= Howard Gruber =

American psychologist (1922–2005)

Howard Ernest Gruber (November 6, 1922 – January 25, 2005), was an American psychologist and pioneer of the psychological study of creativity. A native of Brooklyn, Gruber graduated from Brooklyn College with a degree in psychology, earned his Ph.D. from Cornell University, and went on to a distinguished academic career. He worked with Jean Piaget in Geneva and later co-founded the Institute for Cognitive Studies at Rutgers with Dorothy Dinnerstein. At Columbia University Teachers College, he continued to pursue his interests in the history of science, and particularly the work of Charles Darwin. Gruber's work led to several important discoveries about the creative process and the developmental psychology of creativity.

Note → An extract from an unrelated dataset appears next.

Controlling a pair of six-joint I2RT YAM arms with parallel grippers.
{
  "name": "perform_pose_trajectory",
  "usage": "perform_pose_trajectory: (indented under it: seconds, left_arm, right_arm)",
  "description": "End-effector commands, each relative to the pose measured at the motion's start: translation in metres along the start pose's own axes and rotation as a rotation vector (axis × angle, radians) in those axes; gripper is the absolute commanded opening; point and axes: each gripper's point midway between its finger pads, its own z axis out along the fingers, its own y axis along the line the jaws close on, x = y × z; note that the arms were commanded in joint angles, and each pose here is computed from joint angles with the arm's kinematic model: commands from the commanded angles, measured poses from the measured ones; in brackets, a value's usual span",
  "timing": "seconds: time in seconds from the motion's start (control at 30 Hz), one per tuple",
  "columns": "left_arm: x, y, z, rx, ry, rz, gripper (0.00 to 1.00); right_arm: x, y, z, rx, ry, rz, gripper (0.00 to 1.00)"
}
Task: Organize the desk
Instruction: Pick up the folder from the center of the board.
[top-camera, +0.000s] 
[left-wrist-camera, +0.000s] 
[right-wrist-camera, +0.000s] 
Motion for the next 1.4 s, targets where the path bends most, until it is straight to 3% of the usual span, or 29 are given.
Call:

His work on Charles Darwin entitled Darwin on Man: A Psychological Study of Scientific Creativity, became the groundwork of his methodological approach for the case study of evolving systems. This book was awarded Science Book of the Year for 1974 by Phi Beta Kappa.

Key aspects of this approach are a radical focus on individuals as situated in a network of enterprise. The method uses a strong existential perspective as regards the "creative" individual who is said to act at all times with knowledge, purpose and affect. Creativity is purposeful work.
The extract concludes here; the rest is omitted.